■ TASK BRIEF
Down to the last line, reproduce the data that follows, but skip the pictures.

■ DATASET EXCERPT
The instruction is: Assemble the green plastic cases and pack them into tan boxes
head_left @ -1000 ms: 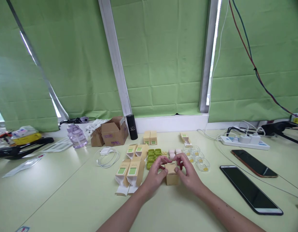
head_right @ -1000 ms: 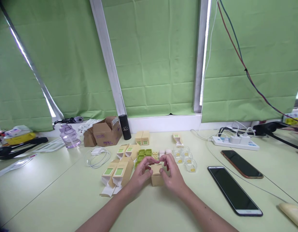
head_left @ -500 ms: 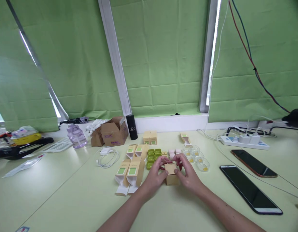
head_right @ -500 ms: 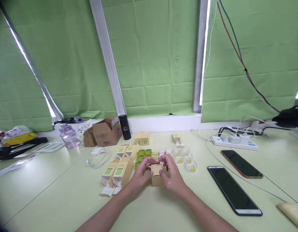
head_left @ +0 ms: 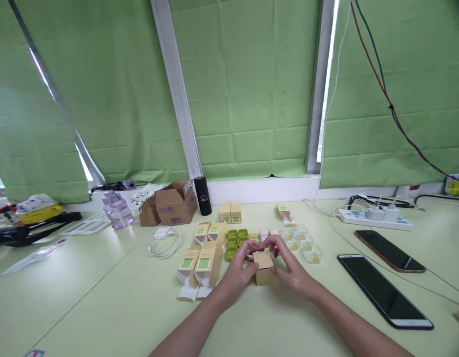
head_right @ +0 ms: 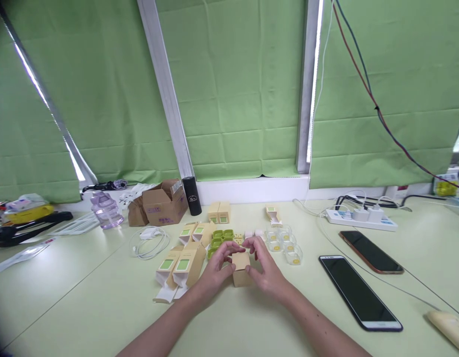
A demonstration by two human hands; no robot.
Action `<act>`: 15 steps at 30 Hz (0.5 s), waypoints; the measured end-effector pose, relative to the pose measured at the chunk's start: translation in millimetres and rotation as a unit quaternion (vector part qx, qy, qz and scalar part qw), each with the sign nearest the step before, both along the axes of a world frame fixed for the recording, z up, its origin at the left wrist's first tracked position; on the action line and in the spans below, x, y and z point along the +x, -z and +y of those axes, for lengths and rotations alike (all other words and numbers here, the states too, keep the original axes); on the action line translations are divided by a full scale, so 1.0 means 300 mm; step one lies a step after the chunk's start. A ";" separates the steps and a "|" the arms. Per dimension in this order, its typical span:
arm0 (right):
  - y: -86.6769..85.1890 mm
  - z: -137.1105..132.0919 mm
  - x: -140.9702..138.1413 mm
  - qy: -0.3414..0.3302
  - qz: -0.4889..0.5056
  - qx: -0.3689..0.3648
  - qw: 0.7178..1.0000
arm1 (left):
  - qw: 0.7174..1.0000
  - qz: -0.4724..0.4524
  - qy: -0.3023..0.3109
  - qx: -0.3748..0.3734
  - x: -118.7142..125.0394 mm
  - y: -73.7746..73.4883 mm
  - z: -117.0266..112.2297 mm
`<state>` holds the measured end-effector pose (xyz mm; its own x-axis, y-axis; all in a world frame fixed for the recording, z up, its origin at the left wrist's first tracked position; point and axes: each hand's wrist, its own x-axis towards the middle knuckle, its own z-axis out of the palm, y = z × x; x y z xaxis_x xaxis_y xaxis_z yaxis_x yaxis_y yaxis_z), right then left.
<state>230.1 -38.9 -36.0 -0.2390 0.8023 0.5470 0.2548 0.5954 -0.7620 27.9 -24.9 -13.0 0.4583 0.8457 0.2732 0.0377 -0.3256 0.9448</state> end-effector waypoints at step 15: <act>0.056 0.050 -0.002 0.131 -0.040 -0.023 0.990 | 0.999 0.024 -0.036 0.025 -0.012 0.006 -0.003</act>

■ PROBLEM SOLUTION
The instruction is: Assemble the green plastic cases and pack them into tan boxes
head_left @ -1000 ms: 
head_right @ -1000 ms: 
head_left @ -500 ms: 
head_right @ -500 ms: 
head_left @ +0 ms: 
head_right @ +0 ms: 
A demonstration by two human hands; no robot.
Action `<act>`: 15 steps at 30 Hz (0.5 s), waypoints; the measured end-effector pose, relative to the pose measured at the chunk's start: translation in millimetres and rotation as a unit quaternion (vector part qx, qy, qz and scalar part qw), each with the sign nearest the step before, both along the axes of a world frame fixed for the recording, z up, its origin at the left wrist's first tracked position; on the action line and in the spans below, x, y and z point along the +x, -z and +y of those axes, for lengths and rotations alike (all other words and numbers here, the states too, keep the original axes); on the action line translations are divided by a full scale, so 1.0 means 300 mm; step one lies a step after the chunk's start. A ";" separates the steps and a "|" the arms. Per dimension in this order, its typical span:
arm0 (right):
  - y: -86.6769..85.1890 mm
  - z: -137.1105..132.0919 mm
  - x: -140.9702..138.1413 mm
  - qy: -0.3414..0.3302
  - qz: -0.4889..0.5056
  - qx: -0.3689..0.3648
  - qw: 0.7178..1.0000
arm1 (left):
  - qw: 0.7174..1.0000
  - qz: -0.4724..0.4524
  - qy: -0.3023..0.3109
  - qx: -0.3748..0.3734
  - x: -118.7142..125.0394 mm
  - y: -73.7746..73.4883 mm
  - z: -117.0266..112.2297 mm
`<state>` holds the measured end-effector pose (xyz mm; its own x-axis, y-axis; all in a world frame fixed for the recording, z up, its origin at the left wrist's first tracked position; point and axes: each hand's wrist, its own x-axis towards the middle knuckle, its own z-axis out of the palm, y = z × x; x y z xaxis_x xaxis_y xaxis_z yaxis_x yaxis_y yaxis_z), right then left.
<state>230.1 -38.9 -36.0 -0.2390 0.8023 0.5470 0.2548 0.5954 -0.7620 27.9 -24.9 -13.0 0.4583 0.8457 0.2732 0.0377 -0.3256 0.9448</state> end-effector waypoints at step 15: <act>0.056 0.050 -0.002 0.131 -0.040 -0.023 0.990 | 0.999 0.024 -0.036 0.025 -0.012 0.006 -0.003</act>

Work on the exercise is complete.